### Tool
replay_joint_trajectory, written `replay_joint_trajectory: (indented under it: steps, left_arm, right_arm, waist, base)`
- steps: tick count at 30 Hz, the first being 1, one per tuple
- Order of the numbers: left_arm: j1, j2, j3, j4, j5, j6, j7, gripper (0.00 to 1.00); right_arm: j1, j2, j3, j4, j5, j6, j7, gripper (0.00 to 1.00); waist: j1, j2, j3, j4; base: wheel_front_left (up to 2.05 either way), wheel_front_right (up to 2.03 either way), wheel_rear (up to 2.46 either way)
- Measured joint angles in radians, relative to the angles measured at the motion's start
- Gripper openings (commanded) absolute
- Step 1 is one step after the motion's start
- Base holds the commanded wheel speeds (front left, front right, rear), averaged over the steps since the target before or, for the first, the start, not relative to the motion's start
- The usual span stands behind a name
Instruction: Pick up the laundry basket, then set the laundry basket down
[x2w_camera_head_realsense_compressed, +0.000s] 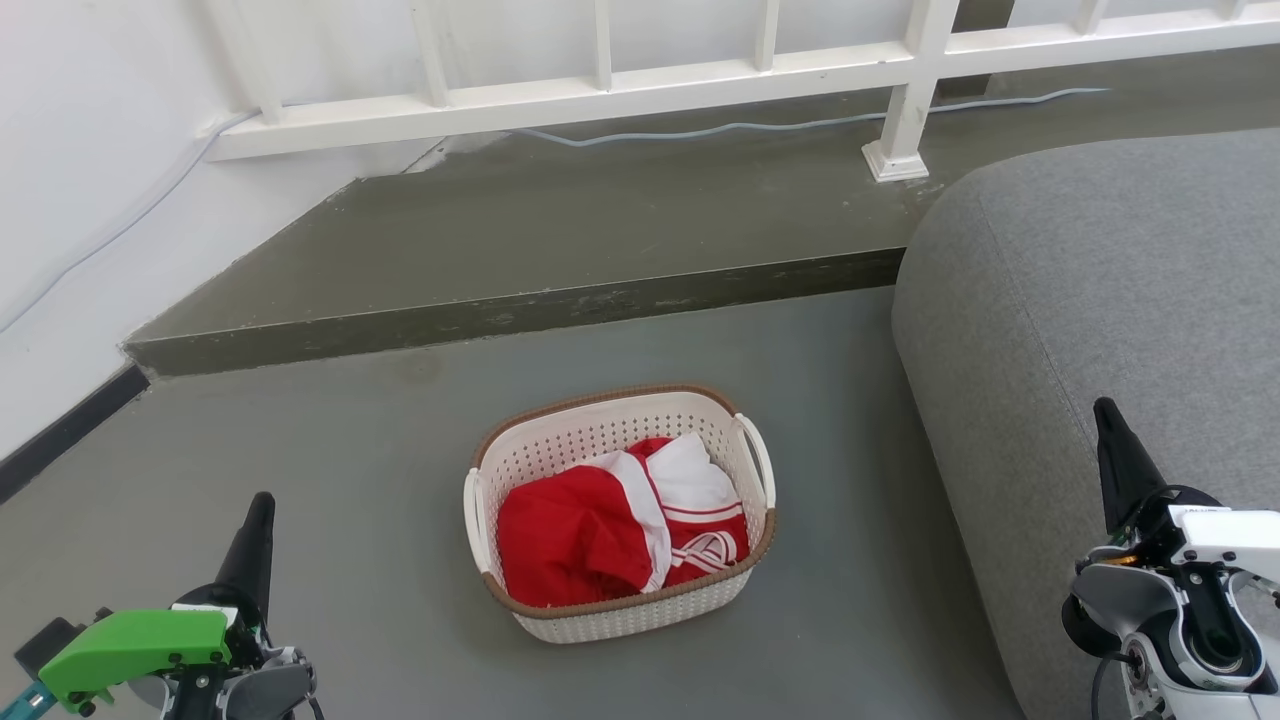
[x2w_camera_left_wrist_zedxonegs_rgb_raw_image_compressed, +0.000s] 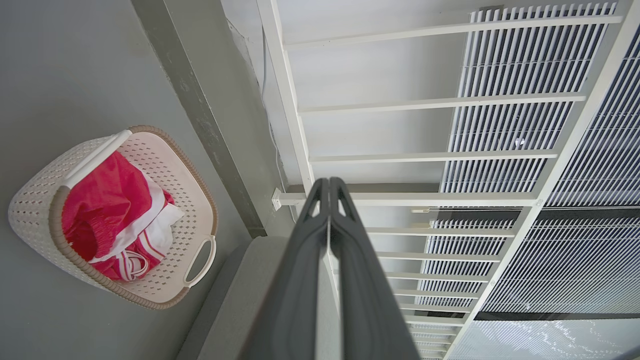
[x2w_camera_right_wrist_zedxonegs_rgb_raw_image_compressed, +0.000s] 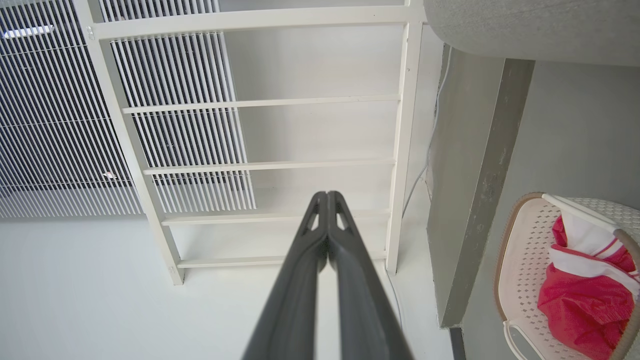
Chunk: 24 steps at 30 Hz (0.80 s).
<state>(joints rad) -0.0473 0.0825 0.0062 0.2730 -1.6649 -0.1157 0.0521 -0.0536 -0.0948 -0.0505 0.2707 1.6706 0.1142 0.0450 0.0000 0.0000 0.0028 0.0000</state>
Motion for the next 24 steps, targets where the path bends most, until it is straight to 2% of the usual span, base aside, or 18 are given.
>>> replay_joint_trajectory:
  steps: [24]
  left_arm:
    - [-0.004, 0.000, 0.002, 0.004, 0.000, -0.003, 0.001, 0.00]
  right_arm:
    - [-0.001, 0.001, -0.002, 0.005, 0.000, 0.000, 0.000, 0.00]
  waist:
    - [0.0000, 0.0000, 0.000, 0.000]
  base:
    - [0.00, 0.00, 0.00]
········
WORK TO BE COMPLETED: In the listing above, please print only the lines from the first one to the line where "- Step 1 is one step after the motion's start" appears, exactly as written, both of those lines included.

COMPLETED TASK:
### Tool
replay_joint_trajectory, written `replay_joint_trajectory: (indented under it: steps, left_arm, right_arm, waist, base)`
- steps: tick count at 30 Hz, the first being 1, one per tuple
- Order of the numbers: left_arm: j1, j2, j3, j4, j5, j6, j7, gripper (0.00 to 1.00); right_arm: j1, j2, j3, j4, j5, j6, j7, gripper (0.00 to 1.00); waist: j1, j2, j3, j4; base: wheel_front_left (up to 2.05 either way), wheel_front_right (up to 2.03 either way), wheel_rear (up to 2.46 either way)
- Measured joint angles in radians, relative to the angles measured at the motion's start
- Gripper openings (commanded) absolute
- Step 1 is one step after the motion's start

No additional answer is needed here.